I can't seem to wrap my head around how to calculate this, nor the reasoning behind it.
Say you have 3 10-sided dice. 2 dice have 8 "winning" faces and 2 "losing" faces. So an 80% chance of winning. The third dice has 5 "winning" and 5 "losing" sides, so a 50% chance of winning.
If you roll all three of these dice at the same time:
-What is the probability of at least 1 dice winning.
-What is the probability of at least 2 dice winning.
-What is the probability of all 3 winning.
From what I've seen I can calculate the probability of all 3 winning by doing:
0.8 x 0.8 x 0.5=0.32
A 32% chance of all 3 winning at the same time.
But what about the others, I can't seem to figure it out.
For at least one winning, we can calculate the probability of all three losing, then take the inverse.
So for at least one die winning (that is, not all three losing), we have:
1 - ( (1 - 0.8) * (1 - 0.8) * (1 - 0.5) ) = 1 - 0.02 = 98%
The probability of at least two winning is harder, but we can do it by combining multiple possibilities.

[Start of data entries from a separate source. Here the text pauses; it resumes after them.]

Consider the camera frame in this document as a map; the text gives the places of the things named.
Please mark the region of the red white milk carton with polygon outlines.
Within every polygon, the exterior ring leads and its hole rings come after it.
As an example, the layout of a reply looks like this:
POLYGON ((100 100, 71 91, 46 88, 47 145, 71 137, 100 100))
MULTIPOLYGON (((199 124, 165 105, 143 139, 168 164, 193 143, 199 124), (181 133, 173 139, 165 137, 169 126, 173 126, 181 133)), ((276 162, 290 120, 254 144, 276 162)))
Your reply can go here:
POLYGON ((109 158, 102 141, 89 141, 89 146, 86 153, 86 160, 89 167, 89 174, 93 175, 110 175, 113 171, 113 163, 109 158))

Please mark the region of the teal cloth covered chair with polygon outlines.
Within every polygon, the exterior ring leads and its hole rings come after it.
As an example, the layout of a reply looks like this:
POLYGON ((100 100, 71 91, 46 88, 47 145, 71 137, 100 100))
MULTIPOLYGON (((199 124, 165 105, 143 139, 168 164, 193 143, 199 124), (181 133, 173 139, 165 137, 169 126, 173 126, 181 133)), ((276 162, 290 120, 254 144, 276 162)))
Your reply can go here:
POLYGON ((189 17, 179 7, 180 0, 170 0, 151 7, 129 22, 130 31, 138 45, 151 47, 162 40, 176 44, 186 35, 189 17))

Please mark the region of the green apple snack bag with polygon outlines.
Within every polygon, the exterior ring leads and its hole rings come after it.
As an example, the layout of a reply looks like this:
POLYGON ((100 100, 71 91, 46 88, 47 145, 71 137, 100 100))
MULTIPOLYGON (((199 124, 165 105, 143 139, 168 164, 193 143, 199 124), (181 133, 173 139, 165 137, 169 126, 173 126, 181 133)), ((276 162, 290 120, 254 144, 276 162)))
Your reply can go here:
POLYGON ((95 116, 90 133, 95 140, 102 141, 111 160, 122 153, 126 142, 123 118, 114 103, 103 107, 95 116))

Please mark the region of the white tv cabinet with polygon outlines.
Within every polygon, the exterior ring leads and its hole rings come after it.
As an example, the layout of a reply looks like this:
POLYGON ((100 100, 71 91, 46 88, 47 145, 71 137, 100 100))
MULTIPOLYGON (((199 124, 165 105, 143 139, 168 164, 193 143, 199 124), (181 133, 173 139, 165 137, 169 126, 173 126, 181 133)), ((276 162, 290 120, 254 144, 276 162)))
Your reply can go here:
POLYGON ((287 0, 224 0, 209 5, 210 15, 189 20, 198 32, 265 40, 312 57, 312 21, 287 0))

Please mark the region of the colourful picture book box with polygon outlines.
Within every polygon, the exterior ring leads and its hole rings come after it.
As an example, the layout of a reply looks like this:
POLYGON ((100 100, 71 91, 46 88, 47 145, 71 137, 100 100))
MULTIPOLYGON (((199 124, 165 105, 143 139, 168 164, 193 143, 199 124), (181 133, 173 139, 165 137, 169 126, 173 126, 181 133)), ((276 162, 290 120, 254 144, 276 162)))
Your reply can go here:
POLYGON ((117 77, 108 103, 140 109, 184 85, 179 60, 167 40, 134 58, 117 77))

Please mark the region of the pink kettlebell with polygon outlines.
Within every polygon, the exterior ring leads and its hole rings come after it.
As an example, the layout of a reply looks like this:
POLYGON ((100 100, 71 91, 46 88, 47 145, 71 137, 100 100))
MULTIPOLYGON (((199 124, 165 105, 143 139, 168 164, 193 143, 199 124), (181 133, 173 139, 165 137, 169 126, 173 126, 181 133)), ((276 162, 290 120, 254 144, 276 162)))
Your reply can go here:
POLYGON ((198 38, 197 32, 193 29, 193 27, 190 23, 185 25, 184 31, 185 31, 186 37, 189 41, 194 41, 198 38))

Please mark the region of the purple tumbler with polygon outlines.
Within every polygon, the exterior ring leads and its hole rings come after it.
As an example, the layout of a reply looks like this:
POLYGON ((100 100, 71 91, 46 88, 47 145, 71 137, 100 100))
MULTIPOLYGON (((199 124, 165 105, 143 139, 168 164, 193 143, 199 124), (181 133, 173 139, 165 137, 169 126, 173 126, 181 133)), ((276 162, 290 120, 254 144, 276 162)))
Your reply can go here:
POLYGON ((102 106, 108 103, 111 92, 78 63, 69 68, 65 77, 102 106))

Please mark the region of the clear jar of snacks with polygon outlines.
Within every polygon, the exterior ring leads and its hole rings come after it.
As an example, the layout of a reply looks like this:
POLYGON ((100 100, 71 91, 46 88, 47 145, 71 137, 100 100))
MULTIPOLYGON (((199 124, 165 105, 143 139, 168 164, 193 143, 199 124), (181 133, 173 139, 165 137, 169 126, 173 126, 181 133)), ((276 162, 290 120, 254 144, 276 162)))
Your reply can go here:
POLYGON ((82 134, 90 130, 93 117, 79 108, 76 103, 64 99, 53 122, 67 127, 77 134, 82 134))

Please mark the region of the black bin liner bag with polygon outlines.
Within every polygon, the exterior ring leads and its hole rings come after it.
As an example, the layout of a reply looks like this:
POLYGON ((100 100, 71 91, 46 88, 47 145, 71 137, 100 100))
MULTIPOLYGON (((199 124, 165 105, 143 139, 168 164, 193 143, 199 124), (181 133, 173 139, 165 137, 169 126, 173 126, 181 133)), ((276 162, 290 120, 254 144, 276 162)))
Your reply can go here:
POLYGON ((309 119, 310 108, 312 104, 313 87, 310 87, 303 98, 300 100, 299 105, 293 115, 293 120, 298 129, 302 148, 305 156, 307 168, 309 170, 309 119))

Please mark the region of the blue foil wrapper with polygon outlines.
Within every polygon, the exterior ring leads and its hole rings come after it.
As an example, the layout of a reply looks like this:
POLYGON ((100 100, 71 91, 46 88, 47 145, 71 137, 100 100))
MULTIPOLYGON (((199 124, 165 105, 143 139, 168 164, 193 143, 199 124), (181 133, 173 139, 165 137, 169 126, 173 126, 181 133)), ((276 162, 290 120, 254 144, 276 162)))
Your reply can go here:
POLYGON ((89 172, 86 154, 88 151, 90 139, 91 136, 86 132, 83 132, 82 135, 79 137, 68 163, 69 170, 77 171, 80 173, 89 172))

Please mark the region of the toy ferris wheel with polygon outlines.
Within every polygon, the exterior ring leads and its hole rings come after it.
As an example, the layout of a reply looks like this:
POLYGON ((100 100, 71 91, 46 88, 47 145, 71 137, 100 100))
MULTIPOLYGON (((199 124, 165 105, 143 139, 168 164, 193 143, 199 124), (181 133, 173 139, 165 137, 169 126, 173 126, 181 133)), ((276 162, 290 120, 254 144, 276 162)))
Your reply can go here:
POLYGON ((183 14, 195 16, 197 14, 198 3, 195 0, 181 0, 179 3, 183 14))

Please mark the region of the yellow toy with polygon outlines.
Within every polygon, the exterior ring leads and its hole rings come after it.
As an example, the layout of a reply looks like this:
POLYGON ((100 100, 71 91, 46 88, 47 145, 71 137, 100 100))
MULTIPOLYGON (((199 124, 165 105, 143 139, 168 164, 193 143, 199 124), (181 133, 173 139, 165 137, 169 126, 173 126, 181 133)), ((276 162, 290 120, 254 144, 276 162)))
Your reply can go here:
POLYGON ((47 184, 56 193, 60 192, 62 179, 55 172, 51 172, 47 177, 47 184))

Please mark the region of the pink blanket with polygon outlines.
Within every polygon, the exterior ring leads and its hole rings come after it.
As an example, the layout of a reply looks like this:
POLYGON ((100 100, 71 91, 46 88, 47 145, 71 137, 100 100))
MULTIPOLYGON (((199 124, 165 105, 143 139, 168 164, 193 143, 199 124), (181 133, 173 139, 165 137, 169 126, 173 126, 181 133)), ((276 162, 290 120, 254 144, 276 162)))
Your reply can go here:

The probability of dice 1 and 2 winning is:
0.8 * 0.8 = 64%
The probability of dice 1 and 3 winning is:
0.5 * 0.8 = 40%
The probability of dice 2 and 3 winning is:
0.5 * 0.8 = 40%
Similar to before, we can calculate the probability of none of those things happening, then take the inverse:
1 - ( (1 - 0.64) * (1 - 0.4) * (1 - 0.4) ) = ~~76.96%~~ 87.04%
~~This makes sense. And I can see how to apply when you add more dice with different probability.~~
... however, when I did that math, I ended up with 87.04%
1-((1-.64) x (1-.4) x (1-.4)) = x
1-(.36 x .6 x .6) = x
1-.1296 = .8704
87.04% chance to get 2 winning dice
Hold up. Something seems off with this.
I tried calculating the probability of landing 2 losing side by using the same method and it doesn't add up
.2 x .2 = .04
.2 x .5 = .1
.2 x .5 = .1
1-((1-.04) x (1-.1) x (1-.1) = x
1-(.96 x .9 x .9) = x
1-.7776 = .2224
22.24% chance to have 2 losing dice.
But 87.04+22.24 = 109.28%
You would think that adding the winning combinations to the losing combinations would be 100%
What am I missing
You're right, I flubbed my calculation. The probability of at least two winning is 87.04%.
For your other question, the key words are at least. The probability of at least one die winning, which includes the probability of more dice also winning (two or three).
I'm on mobile so I can't do it now, but if you're interested you could create a table of every possibility and their respective probabilities. That table should add up to exactly 100%, and you can add up all the valid combinations for a given criteria to verify the shorter math we did before.